Task description | Using the listing below, set down exactly the lines starting at the line that contains "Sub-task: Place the" and ending at the line that contains "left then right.", both included, and no others.

################

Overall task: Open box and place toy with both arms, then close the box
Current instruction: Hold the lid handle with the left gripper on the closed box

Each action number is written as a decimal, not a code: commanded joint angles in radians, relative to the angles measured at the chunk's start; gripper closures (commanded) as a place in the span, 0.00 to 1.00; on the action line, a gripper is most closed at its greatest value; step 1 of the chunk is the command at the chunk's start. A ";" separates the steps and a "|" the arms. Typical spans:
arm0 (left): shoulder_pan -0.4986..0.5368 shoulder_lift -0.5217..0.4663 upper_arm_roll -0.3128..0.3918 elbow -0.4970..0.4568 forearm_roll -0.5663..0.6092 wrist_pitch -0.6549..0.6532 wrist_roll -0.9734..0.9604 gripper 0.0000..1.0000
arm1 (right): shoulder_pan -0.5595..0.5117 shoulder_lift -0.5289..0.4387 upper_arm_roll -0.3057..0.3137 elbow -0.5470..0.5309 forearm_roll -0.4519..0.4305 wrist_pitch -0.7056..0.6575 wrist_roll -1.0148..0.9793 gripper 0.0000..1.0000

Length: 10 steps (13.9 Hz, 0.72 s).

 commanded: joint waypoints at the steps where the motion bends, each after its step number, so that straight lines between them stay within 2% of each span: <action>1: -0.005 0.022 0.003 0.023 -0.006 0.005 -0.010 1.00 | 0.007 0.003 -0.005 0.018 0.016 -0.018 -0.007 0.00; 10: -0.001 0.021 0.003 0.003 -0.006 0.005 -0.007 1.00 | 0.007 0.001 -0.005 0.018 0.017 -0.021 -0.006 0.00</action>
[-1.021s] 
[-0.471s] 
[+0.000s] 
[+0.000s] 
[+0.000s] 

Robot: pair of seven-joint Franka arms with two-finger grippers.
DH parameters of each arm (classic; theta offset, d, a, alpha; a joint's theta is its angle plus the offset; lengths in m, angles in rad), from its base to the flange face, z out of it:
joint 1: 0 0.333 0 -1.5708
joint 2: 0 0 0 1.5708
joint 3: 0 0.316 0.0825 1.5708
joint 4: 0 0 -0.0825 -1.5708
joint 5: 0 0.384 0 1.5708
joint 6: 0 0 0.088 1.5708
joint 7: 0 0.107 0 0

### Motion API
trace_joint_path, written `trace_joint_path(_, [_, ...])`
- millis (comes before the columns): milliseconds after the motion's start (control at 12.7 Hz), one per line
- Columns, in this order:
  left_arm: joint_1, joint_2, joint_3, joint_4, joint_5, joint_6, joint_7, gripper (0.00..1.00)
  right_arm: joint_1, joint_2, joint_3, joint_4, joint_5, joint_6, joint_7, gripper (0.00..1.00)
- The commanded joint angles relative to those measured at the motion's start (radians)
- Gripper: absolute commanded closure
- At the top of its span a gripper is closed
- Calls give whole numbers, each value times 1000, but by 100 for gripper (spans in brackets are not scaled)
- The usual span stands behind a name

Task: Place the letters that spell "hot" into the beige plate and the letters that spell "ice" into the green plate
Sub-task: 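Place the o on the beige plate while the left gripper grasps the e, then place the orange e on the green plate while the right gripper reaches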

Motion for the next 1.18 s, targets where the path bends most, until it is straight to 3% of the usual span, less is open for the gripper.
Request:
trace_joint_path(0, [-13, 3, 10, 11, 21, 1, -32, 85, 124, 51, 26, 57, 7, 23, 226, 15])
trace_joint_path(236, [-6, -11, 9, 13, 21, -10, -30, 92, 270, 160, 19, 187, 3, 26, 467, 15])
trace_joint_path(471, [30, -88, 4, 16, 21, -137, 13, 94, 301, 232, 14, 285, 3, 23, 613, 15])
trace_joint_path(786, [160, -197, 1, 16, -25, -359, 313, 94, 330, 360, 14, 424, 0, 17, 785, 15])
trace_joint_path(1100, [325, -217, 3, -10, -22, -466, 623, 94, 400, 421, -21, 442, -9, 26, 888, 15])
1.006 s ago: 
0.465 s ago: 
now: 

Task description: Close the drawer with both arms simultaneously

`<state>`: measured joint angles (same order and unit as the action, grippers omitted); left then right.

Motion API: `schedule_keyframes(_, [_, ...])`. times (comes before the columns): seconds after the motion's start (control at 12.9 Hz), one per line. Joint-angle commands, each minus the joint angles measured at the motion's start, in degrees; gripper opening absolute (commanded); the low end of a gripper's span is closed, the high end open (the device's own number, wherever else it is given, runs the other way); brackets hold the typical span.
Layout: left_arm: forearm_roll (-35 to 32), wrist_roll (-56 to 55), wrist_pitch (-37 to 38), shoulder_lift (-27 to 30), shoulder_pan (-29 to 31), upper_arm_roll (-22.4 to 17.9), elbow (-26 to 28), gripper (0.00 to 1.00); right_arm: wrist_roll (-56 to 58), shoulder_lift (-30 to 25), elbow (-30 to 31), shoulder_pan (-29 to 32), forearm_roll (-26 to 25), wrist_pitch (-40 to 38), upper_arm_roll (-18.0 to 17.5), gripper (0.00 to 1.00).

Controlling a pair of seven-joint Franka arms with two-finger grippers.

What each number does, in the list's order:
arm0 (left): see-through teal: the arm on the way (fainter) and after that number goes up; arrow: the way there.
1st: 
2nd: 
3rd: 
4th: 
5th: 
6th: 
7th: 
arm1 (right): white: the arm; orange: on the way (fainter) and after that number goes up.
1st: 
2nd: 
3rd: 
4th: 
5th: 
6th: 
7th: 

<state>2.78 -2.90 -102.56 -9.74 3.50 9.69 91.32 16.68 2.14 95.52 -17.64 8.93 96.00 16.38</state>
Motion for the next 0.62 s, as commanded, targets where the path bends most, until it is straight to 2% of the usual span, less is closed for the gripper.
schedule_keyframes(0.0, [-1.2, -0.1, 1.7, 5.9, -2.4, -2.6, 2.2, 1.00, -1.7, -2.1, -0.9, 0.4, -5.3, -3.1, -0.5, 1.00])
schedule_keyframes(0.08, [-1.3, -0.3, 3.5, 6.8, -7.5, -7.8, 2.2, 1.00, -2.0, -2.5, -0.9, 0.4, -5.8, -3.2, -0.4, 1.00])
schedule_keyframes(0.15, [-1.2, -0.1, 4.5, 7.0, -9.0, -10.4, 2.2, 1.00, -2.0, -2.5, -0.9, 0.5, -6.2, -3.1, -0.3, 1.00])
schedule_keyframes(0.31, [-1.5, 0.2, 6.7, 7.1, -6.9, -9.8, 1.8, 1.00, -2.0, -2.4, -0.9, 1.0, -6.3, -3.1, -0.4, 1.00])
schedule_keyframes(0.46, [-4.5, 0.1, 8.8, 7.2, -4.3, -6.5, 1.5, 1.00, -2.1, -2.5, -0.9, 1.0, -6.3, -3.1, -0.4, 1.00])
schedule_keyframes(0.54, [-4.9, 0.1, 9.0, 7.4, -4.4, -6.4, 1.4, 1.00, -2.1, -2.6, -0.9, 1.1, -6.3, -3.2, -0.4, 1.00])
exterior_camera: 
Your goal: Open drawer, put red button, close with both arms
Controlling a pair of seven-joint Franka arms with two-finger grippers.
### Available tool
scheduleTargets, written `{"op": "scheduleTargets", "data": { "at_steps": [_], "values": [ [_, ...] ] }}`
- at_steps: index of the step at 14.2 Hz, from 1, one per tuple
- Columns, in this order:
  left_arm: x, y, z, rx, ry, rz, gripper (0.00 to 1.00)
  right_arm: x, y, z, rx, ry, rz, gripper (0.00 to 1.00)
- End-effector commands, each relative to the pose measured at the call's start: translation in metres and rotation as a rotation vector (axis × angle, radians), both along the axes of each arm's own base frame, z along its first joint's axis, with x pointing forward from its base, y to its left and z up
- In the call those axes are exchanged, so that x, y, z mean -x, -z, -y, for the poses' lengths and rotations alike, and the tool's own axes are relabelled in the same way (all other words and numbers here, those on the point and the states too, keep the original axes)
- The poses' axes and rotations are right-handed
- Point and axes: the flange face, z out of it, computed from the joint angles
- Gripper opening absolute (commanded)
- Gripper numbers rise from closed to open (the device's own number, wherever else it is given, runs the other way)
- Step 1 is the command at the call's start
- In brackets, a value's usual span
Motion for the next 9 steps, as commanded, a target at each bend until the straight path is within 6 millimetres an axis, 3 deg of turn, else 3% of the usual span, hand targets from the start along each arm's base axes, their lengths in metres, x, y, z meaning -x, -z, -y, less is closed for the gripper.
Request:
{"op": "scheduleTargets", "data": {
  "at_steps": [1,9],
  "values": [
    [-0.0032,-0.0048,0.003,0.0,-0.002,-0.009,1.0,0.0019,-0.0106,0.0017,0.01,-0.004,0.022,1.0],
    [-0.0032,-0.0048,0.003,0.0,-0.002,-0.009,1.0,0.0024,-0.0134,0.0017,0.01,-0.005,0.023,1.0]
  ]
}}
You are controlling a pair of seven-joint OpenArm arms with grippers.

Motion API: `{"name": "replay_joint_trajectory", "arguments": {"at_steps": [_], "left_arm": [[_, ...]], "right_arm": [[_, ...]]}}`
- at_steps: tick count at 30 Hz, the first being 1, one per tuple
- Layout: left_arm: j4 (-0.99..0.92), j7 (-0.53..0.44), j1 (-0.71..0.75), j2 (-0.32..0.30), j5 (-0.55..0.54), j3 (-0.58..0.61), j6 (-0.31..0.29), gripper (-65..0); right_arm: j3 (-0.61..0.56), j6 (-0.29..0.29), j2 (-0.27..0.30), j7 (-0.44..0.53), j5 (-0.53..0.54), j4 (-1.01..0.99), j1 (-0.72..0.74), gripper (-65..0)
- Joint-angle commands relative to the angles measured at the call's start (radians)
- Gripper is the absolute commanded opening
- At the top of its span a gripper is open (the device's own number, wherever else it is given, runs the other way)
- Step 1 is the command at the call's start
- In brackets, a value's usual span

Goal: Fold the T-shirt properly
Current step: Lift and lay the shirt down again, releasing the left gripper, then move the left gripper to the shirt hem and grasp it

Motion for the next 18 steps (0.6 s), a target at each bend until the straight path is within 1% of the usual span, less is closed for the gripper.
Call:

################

Task answer |
Sub-task: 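Place the o on the beige plate while the left gripper grasps the e, then place the orange e on the green plate while the right gripper reaches
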
Motion for the next 1.18 s, targets where the path bends most, until it is straight to 3% of the usual span, less is open for the gripper.
Request:
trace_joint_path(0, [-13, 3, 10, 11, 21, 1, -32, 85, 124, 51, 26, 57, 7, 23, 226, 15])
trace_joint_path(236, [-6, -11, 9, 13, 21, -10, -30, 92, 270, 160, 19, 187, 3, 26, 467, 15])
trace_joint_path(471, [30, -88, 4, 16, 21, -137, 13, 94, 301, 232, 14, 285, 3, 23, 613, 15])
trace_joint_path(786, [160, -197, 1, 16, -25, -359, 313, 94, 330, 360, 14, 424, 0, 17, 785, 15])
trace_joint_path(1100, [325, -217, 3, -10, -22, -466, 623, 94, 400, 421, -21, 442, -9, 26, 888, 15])
1.006 s ago: 
0.465 s ago: 
now: 

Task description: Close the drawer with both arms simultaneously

`<state>`: measured joint angles (same order and unit as the action, grippers omitted); left then right.

What was produced is the complete output.